▸ Supplied material:
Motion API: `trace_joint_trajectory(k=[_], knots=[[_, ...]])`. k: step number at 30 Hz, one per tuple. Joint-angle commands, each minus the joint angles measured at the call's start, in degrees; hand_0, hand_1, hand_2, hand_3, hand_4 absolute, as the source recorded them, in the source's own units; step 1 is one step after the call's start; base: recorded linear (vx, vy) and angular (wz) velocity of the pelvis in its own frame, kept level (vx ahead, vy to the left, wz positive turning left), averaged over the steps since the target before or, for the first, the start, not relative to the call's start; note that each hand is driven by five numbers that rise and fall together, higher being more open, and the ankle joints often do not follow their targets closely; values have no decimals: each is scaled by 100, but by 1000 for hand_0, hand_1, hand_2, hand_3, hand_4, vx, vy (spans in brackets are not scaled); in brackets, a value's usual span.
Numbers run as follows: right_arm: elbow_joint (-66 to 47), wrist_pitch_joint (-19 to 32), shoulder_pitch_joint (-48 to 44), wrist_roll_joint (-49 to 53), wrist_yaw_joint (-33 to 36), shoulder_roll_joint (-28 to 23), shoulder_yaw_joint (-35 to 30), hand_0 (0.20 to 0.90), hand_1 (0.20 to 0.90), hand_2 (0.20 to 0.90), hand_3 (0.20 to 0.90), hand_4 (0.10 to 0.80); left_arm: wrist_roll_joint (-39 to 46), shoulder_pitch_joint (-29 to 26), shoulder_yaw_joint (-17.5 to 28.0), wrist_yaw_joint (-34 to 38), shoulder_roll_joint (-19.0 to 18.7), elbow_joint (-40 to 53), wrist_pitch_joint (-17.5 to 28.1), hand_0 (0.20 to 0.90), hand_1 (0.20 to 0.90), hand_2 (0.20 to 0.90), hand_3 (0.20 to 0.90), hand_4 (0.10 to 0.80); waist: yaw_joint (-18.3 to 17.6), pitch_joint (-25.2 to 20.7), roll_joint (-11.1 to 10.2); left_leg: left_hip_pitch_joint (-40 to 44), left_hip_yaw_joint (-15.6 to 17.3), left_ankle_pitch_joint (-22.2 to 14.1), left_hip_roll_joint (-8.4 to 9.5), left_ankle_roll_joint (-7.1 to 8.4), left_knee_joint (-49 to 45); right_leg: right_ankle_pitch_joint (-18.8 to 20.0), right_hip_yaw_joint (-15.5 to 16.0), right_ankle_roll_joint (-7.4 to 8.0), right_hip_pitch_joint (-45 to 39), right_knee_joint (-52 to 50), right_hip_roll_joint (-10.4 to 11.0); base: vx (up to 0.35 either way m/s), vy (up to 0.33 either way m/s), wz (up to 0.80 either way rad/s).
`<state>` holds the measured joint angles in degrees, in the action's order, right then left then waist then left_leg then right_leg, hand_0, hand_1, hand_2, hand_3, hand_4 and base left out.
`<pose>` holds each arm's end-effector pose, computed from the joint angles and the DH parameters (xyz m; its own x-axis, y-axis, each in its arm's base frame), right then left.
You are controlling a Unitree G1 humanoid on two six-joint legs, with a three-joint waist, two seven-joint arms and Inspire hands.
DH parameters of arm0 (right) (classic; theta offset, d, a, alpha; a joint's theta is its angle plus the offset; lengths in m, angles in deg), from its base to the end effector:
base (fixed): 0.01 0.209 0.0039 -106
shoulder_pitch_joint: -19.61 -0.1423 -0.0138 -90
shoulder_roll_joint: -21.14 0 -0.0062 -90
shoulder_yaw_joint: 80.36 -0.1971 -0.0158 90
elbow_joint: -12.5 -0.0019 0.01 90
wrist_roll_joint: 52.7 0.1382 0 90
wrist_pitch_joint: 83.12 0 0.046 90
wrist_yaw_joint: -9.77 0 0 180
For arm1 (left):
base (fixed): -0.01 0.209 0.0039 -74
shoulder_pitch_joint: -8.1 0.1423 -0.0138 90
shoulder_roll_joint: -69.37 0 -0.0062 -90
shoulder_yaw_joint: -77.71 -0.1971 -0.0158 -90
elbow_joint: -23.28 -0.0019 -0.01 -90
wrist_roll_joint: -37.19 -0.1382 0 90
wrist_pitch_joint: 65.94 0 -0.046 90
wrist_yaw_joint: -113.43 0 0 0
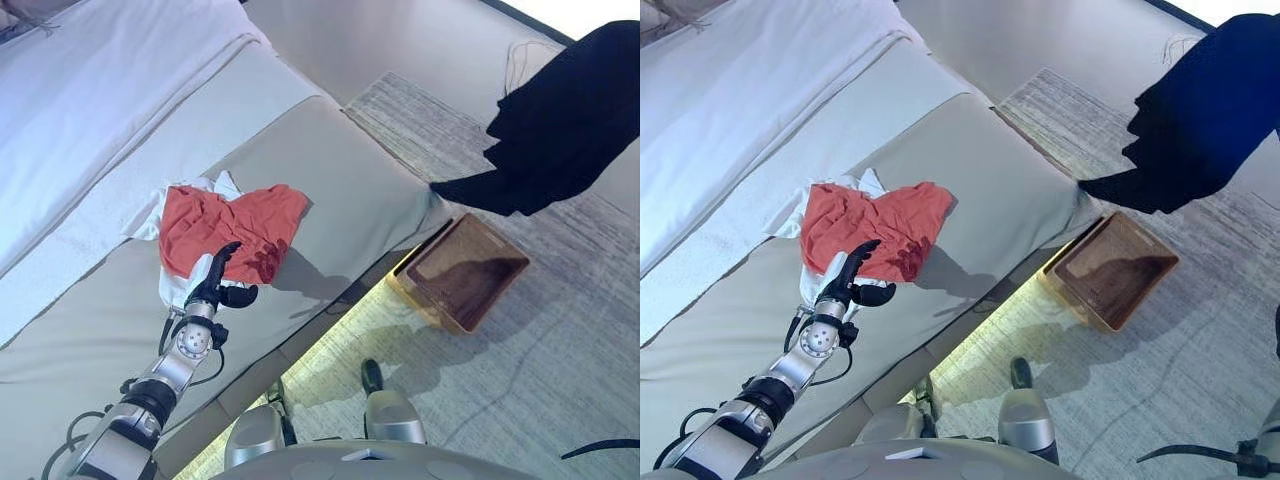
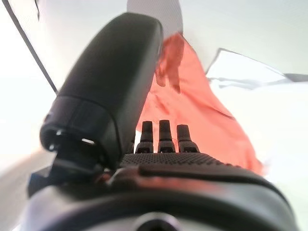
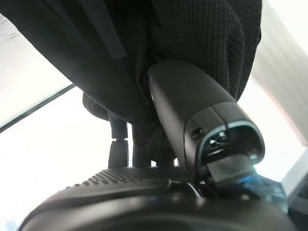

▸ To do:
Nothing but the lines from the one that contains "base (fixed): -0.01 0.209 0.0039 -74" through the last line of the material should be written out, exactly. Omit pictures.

▸ Exercise response:
base (fixed): -0.01 0.209 0.0039 -74
shoulder_pitch_joint: -8.1 0.1423 -0.0138 90
shoulder_roll_joint: -69.37 0 -0.0062 -90
shoulder_yaw_joint: -77.71 -0.1971 -0.0158 -90
elbow_joint: -23.28 -0.0019 -0.01 -90
wrist_roll_joint: -37.19 -0.1382 0 90
wrist_pitch_joint: 65.94 0 -0.046 90
wrist_yaw_joint: -113.43 0 0 0

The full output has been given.